Camped out since lunch time, the shouting, heaving crowd of critics were determined to see the Queen of Pop - whatever they thought of her movie.
When she arrived, looking small and dainty with the air of Marie Antoinette facing down her executioners, there was a huge round of a applause for the 49-year-old.
"You are in your 50th year, but you look 21," said one male admirer breathlessly.
"That's because you're not close enough," was the star's dry reply.
And that was Madonna during the press conference - funny, forthright and at times downright flirty.
One of the singer's own songs, her 1992 single Erotica, was included on the film's soundtrack.
When asked by a Scandinavian reporter if her opinion of what was erotic had changed since her wedding, she said: "Come see me when you're married."
The film is about three flatmates struggling to find fulfilment
The conference director would often move things on if he thought a question was too personal, but I have never seen Madonna share more of herself than she did in that half hour.
And, whatever has been written about the movie, Madonna has put a lot of herself in it.
It deals with the struggle of three London flatmates - a male prostitute, a pole dancer and a pharmacy assistant - to find fulfilment.
"I relate to their struggle. I can remember it clearly when I was starting out," she said.
"Not that I was ever a pole dancer," she added hastily.
"I like unconventional. I was raised in the Mid-West and I never really felt like I belonged."
When asked what her idea of happiness had been 30 years ago and what it would be now, she praised her inquisitor for asking "a good question".
"Thirty years ago it would have been to be able to feed myself, put food on the table and find my voice in the world," she said.
"Now my idea of happiness is being grateful that I am still able to do all those things," she added.

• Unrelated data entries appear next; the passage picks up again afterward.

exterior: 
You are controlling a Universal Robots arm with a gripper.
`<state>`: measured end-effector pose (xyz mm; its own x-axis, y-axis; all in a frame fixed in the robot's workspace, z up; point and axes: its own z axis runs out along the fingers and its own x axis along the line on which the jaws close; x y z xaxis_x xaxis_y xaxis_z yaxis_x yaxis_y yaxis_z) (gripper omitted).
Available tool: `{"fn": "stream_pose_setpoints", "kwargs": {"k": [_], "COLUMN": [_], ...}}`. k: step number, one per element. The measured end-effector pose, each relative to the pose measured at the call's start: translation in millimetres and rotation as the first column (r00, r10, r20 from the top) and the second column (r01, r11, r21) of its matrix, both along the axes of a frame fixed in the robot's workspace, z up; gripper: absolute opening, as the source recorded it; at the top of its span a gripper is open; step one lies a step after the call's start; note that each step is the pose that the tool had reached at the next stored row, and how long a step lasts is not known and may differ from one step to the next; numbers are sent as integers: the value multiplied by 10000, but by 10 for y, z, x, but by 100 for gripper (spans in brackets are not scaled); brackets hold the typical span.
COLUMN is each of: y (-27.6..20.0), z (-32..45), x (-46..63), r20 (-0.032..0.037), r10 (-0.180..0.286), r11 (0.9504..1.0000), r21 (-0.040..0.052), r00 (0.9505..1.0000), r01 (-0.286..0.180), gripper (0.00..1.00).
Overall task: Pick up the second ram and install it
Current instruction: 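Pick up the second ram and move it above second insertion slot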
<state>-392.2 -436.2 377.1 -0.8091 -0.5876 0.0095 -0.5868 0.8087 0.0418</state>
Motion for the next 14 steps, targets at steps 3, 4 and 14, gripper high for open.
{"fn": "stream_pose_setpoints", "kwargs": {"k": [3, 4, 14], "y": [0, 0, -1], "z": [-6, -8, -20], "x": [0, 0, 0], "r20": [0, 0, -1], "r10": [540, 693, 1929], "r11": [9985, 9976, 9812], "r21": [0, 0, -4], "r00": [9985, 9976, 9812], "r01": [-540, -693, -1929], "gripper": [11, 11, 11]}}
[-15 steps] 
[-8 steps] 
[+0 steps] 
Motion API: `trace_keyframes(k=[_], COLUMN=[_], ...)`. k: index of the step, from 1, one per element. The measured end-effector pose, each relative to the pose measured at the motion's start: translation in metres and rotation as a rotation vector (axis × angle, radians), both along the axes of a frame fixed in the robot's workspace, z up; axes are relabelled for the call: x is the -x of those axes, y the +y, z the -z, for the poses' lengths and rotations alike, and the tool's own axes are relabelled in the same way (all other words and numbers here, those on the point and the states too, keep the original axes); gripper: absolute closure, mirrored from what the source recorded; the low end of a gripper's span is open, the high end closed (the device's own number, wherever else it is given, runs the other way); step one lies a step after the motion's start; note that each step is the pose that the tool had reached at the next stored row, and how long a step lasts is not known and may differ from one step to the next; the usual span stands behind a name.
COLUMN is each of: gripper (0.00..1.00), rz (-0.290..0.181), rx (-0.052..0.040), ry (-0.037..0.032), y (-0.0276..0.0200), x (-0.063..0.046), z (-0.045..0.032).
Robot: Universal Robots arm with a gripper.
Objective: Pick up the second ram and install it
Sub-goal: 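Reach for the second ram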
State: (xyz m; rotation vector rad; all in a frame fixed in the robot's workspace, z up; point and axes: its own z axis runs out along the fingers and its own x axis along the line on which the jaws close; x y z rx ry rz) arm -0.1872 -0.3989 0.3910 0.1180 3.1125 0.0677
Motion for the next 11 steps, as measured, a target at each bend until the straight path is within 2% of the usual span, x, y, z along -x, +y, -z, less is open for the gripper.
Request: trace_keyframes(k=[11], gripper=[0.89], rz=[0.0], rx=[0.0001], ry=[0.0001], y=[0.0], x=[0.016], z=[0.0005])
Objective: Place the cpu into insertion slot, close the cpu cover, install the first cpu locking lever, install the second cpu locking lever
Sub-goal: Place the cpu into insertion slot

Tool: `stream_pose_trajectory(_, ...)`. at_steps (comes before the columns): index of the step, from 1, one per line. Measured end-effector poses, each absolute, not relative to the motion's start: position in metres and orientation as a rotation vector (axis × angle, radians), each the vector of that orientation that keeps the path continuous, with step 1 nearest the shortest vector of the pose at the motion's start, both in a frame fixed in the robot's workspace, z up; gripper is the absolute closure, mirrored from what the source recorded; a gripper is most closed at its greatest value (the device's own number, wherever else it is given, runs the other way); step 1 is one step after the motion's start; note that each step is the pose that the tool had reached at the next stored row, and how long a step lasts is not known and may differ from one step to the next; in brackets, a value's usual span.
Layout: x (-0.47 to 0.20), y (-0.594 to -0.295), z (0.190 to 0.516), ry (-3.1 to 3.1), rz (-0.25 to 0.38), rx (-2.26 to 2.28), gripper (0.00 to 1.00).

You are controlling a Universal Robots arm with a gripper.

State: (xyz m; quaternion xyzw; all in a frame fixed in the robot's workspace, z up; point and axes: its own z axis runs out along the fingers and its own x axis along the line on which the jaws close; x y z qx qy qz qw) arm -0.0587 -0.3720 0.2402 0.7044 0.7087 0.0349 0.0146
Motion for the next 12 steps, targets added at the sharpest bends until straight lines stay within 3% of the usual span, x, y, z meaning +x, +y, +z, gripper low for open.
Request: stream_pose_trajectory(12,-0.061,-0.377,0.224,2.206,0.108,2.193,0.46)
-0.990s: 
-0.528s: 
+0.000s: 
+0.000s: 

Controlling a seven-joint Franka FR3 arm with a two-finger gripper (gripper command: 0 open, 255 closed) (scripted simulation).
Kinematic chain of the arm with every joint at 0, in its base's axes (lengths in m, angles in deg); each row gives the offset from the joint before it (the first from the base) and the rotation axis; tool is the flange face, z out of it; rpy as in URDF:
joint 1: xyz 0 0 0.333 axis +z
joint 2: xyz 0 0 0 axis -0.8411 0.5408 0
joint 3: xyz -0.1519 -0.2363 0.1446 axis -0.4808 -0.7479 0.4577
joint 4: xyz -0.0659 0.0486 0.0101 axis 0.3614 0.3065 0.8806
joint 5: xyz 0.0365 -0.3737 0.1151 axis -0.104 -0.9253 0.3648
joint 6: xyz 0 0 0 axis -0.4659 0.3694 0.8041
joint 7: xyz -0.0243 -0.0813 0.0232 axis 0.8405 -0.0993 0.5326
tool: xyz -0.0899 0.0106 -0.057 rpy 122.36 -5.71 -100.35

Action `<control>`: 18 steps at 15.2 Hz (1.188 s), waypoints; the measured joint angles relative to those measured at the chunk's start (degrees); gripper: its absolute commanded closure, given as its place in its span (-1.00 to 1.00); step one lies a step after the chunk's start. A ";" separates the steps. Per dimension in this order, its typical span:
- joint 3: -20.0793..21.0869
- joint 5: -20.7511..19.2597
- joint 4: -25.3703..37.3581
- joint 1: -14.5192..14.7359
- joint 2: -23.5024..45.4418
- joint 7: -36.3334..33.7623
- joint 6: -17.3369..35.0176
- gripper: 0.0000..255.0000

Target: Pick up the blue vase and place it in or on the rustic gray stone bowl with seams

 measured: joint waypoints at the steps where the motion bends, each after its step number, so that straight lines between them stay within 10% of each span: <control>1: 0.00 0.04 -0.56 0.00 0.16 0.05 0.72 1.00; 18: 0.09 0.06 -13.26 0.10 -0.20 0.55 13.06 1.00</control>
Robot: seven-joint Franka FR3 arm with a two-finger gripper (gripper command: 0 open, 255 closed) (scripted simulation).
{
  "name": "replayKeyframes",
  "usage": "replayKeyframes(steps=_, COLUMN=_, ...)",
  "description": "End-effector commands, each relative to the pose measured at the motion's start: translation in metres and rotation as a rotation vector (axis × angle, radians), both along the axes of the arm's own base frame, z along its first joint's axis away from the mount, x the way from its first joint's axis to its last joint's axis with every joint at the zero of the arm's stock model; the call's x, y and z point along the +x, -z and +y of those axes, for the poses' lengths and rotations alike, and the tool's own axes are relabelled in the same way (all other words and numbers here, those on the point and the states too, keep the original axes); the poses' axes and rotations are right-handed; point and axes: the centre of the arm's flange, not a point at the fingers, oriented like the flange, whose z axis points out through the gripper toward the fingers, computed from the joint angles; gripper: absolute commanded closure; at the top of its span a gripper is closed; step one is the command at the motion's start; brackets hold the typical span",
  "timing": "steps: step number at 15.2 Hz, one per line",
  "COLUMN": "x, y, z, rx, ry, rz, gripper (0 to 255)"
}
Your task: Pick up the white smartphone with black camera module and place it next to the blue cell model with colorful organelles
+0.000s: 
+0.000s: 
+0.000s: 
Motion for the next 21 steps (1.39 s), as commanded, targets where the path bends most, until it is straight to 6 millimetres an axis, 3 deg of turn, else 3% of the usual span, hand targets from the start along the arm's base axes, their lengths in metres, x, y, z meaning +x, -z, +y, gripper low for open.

Madonna got her film to Berlin in characteristic fashion, by writing a postcard to festival director Dieter Kosslick, asking him to show her film "if he liked it".
"I am here as a first time film-director," she announced to the conference. "That's all I am today."
Unfortunately for Madonna, she will not be treated that way.
Her celebrity may have got her a red carpet premiere, but she will be judged on that celebrity, too.
No wonder that, when she arrived at the premiere, she looked nervous.
While it is usually the press who feel trepidation at tackling Madonna, she admitted it was her turn to have "butterflies in my stomach".
"But the reception from Berlin has been more than I could ask for, " she told me.
"I'm chuffed, as they say."
On the red carpet, reporters normally get one or two questions with the superstars, but Madonna seemed willing to linger and chat - as long as it was about the film.
"I want to carry on as a film director," she said.
She revealed her next project is a documentary about Malawi which will be shown at the Cannes Film Festival.
Reporters camped out for hours to see the star
When asked if she was now in competition with her husband, British director Guy Ritchie, she said: "No, he's been really supportive."
She also revealed she would not be reading what the critics write about the film, choosing instead to rely on what her manager tells her.
It is not clear whether she will informed of the scathing reports that have been created by the British press.
However, some of the trade papers in Berlin have been slightly more complimentary, at least acknowledging that the male lead, Eugene Hutz, a Ukrainian pop singer, gives the movie a certain quirky charm.
Meanwhile, a straw poll of the journalists attending the screening saw them sheepishly admitting "they actually quite liked it".
Many critics, though, wish that she would just be content with music, but that is unlikely to happen.
Madonna, a chameleon with her image, is the same with her artistry.
If she wants to try film directing, just as with acting, she will have several attempts at it.
If she has proved anything over the last 25 years it is that while others give up, Madonna will carry on.